### Activity
Show, from the records below, all lines that contain the word "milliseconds".

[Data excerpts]
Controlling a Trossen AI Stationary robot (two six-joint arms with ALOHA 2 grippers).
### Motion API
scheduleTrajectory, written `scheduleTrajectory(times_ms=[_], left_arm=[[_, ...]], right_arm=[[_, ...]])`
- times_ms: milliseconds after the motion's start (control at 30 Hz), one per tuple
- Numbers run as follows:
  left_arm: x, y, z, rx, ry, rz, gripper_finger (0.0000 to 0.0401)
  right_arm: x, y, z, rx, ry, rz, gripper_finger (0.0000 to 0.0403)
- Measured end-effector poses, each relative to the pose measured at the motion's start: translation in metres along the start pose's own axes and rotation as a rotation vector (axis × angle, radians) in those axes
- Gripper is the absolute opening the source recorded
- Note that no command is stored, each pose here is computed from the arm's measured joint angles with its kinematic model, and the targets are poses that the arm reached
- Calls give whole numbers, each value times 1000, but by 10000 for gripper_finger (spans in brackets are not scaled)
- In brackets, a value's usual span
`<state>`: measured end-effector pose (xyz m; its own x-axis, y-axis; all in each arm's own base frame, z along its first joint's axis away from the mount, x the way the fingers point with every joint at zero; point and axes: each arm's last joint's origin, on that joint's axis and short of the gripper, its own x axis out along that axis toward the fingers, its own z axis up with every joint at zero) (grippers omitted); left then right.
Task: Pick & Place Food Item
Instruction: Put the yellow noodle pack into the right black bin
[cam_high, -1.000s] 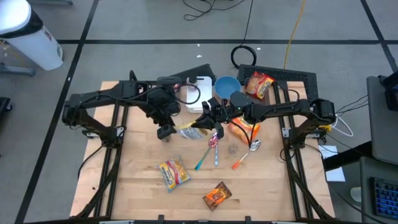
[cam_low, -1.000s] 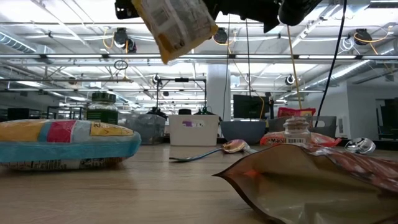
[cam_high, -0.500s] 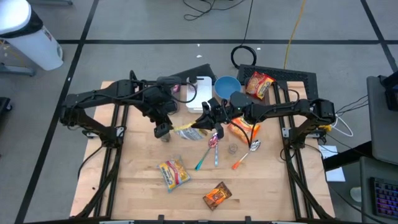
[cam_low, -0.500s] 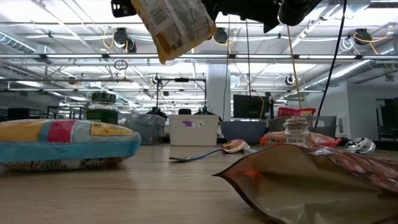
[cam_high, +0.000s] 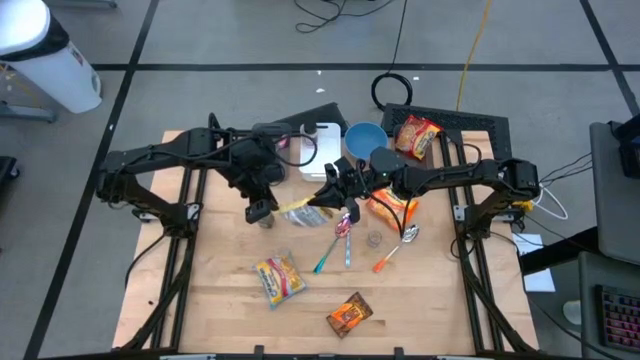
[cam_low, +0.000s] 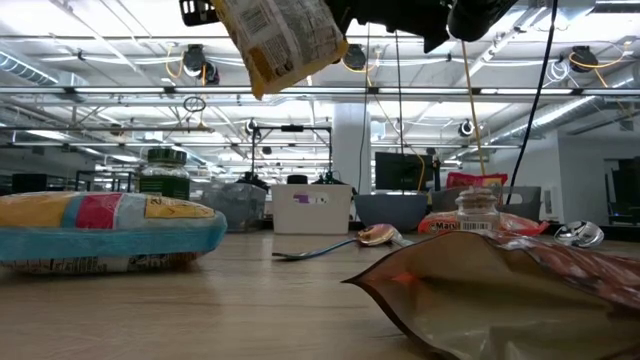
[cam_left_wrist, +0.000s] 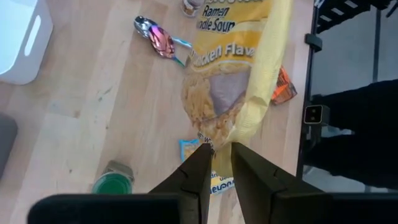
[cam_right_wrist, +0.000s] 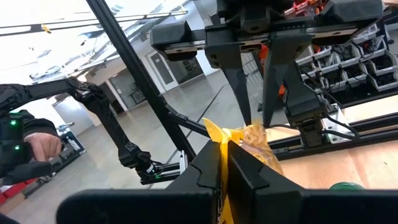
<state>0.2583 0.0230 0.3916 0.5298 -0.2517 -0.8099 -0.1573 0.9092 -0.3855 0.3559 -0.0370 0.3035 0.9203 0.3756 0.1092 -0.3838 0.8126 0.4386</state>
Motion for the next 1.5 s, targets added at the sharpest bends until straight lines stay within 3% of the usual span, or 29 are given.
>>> scheduleTrajectory(times_ms=[667,900,1267,1500], left_arm=[[5,1,2,34,15,-10,65],[5,0,2,64,15,-12,7],[5,0,2,78,21,-43,3],[5,0,2,80,19,-42,2]], right_arm=[[0,0,1,-13,-8,0,0],[0,-1,1,-16,-13,0,0],[-1,-1,2,-16,-18,-2,0],[-1,0,4,-4,-32,11,32]])
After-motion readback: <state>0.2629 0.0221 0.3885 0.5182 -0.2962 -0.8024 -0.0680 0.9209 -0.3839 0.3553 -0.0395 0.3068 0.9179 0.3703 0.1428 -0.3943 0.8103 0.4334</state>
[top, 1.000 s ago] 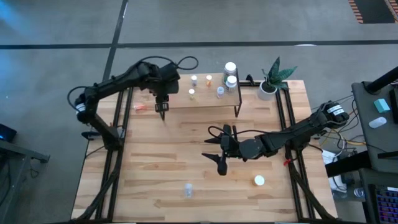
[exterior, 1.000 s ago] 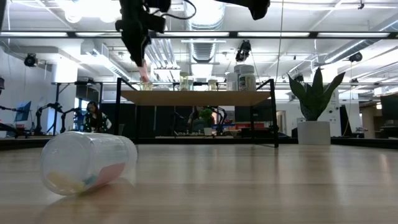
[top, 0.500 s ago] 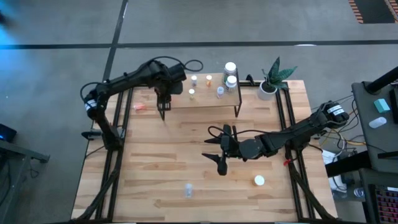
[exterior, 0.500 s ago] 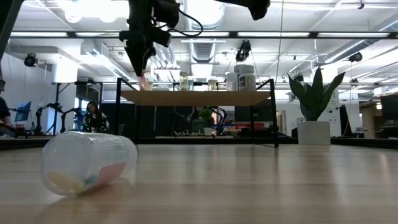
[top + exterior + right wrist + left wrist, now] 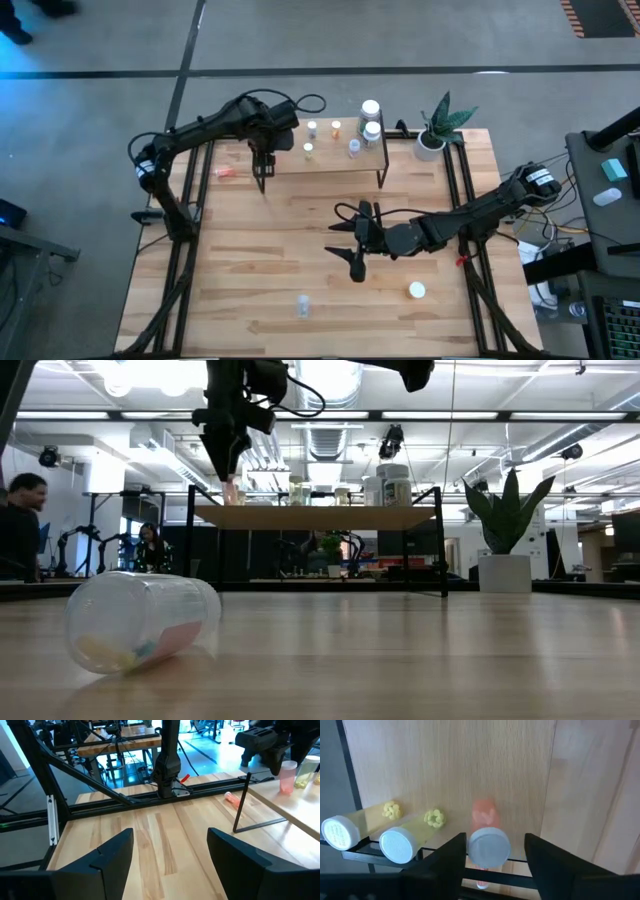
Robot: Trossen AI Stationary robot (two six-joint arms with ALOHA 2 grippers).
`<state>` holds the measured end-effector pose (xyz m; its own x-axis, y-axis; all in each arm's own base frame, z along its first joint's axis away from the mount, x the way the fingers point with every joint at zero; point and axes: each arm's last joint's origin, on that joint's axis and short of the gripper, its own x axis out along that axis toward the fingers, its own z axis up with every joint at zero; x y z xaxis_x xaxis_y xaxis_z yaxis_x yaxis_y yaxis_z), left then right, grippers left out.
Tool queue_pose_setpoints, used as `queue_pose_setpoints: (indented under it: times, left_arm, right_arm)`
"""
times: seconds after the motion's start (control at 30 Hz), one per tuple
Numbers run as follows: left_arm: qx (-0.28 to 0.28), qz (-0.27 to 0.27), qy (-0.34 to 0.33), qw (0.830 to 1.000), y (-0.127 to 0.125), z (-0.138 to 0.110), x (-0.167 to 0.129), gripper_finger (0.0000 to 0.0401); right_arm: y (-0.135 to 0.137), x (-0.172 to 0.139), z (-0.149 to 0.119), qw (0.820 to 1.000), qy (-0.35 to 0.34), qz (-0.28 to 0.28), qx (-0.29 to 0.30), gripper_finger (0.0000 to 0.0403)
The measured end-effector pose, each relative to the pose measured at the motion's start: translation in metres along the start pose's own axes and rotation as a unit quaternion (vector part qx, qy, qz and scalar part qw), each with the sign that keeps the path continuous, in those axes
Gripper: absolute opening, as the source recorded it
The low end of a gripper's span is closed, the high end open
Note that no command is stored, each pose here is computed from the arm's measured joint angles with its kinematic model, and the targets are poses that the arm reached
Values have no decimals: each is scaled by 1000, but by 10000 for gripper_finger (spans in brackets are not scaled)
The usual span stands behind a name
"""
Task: Pick and place medicine bottles onto shelf by color
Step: Put the pink pill bottle on the shelf
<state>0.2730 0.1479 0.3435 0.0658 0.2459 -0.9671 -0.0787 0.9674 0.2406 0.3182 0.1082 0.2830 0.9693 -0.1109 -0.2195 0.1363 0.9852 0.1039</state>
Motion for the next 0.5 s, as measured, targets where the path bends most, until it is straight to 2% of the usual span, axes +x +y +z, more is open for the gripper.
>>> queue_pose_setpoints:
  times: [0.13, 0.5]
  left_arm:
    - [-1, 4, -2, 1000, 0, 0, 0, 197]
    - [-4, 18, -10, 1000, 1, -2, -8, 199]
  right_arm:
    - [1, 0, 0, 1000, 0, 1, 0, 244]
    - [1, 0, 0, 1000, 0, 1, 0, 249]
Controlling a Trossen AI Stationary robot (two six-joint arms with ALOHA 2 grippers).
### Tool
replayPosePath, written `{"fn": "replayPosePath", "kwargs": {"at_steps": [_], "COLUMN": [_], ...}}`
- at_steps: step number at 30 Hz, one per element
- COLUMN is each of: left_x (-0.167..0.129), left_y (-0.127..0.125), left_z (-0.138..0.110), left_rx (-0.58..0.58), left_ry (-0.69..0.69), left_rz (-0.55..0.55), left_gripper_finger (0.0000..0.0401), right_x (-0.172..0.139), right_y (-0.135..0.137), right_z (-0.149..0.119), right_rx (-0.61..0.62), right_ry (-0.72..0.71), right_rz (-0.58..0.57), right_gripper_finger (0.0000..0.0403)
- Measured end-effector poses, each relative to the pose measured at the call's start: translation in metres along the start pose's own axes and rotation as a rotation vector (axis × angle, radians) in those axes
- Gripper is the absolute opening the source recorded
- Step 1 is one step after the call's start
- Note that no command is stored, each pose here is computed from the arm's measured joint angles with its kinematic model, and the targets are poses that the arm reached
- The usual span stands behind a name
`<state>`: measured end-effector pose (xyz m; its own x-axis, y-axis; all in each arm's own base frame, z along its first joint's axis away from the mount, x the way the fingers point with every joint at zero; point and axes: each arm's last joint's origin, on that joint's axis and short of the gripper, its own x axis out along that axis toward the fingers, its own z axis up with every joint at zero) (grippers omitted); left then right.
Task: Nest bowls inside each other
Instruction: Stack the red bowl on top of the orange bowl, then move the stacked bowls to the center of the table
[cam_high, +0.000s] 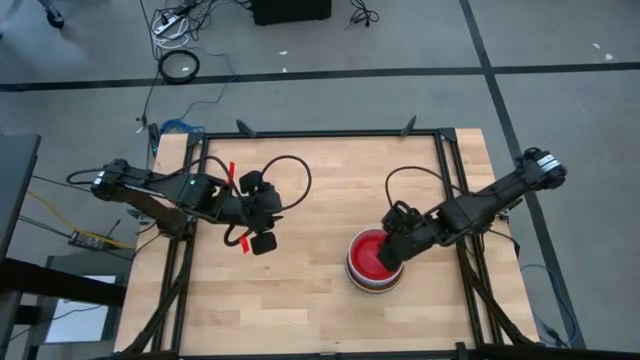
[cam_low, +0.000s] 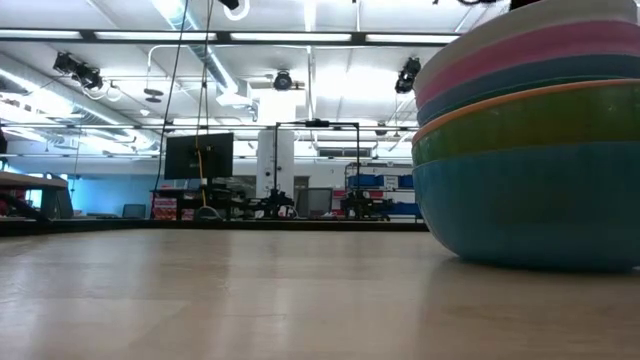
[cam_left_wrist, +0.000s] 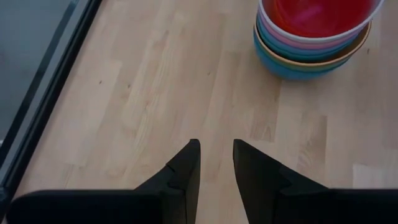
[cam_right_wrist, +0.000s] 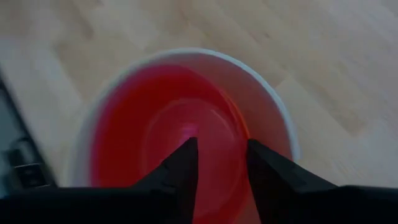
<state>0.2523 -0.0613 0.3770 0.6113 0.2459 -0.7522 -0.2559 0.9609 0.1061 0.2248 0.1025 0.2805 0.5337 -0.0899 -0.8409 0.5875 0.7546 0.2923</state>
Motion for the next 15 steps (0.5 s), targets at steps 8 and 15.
{"fn": "replayPosePath", "kwargs": {"at_steps": [8, 15], "left_x": [0.0, 0.0], "left_y": [0.0, 0.0], "left_z": [0.0, 0.0], "left_rx": [0.0, -0.004], "left_ry": [0.0, 0.0], "left_rz": [0.002, 0.002], "left_gripper_finger": [0.0104, 0.0104], "right_x": [-0.025, -0.028], "right_y": [-0.003, -0.004], "right_z": [0.0, -0.005], "right_rx": [0.035, 0.034], "right_ry": [-0.111, -0.096], "right_rz": [0.074, 0.071], "right_gripper_finger": [0.0121, 0.0121]}}
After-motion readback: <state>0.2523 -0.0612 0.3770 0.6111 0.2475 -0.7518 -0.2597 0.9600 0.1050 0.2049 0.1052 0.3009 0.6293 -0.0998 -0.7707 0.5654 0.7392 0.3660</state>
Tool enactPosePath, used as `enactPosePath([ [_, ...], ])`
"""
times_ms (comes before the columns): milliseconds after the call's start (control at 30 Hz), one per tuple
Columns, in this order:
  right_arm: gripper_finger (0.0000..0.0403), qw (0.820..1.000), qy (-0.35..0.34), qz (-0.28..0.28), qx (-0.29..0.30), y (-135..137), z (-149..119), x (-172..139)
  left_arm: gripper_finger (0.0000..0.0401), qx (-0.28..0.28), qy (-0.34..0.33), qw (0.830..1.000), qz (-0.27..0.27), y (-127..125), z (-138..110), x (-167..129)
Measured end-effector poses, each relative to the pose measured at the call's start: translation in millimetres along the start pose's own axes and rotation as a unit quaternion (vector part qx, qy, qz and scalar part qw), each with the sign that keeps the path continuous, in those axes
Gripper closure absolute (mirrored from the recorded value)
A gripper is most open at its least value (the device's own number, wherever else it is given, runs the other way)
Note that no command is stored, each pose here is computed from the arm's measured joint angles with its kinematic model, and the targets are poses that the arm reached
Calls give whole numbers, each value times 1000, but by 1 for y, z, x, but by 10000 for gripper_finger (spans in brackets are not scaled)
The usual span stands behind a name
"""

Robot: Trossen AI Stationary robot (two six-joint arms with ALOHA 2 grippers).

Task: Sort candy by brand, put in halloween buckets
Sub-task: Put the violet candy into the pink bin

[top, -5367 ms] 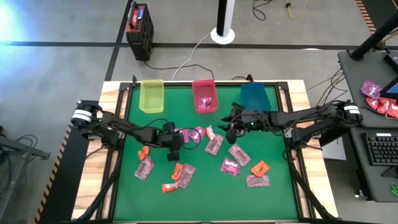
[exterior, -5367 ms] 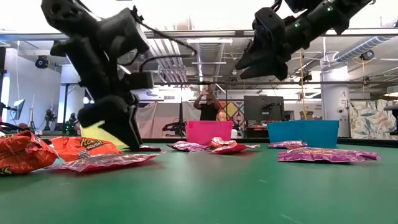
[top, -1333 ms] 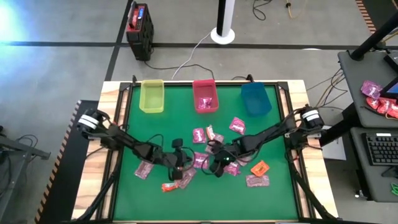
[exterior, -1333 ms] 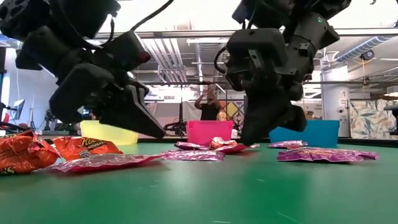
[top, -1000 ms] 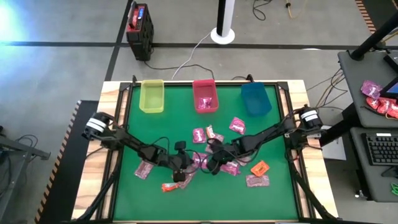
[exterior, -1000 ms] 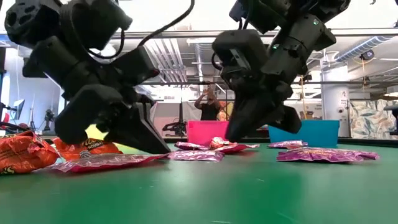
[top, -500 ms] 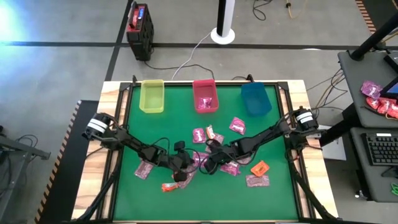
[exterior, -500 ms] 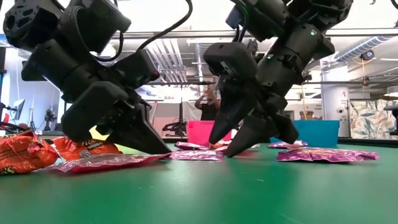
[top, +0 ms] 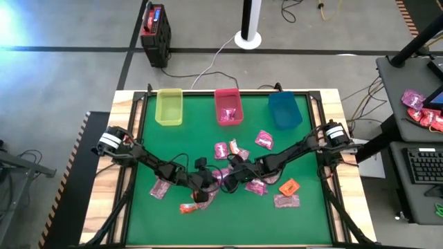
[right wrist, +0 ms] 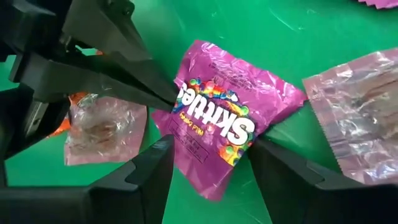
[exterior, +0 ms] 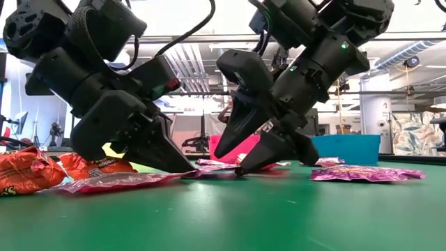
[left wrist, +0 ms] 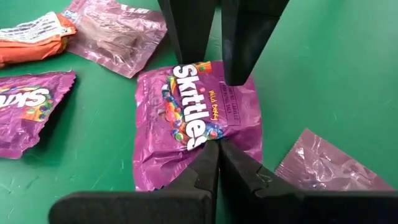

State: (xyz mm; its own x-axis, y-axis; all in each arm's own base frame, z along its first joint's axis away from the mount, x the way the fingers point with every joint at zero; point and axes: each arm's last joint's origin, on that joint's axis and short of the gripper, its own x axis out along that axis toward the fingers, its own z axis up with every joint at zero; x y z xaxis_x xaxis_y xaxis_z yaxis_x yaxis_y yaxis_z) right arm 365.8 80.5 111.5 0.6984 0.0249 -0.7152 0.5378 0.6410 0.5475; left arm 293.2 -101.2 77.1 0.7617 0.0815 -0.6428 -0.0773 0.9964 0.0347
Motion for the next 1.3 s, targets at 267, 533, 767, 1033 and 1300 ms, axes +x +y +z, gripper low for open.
enactPosePath([
  [267,262,1000,-3,-2,-22,-2,1,2,401,-1,-2,1000,-1,0,0,0],
  [533,384,999,0,-2,-44,-2,0,2,401,-1,-6,1000,-3,0,1,-1],
  [767,389,998,0,1,-67,-1,5,-4,401,37,-13,999,-18,0,12,-20],
  [1033,390,994,-31,7,-107,5,31,-32,401,51,-13,998,32,14,33,-66],
  [1300,390,973,-156,-69,-157,-15,95,-69,401,60,-82,993,52,26,57,-109],
])
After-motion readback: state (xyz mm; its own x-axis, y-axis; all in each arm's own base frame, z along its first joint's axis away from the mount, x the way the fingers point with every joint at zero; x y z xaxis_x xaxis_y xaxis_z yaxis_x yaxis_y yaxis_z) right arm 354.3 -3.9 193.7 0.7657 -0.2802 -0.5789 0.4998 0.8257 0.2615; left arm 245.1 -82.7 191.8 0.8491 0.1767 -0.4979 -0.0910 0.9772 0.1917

### Reply to the task
- times_ms: milliseconds after the motion's start (control at 30 Hz), one per tuple
times_ms (comes before the columns): milliseconds after the call's start (control at 30 Hz), one per tuple

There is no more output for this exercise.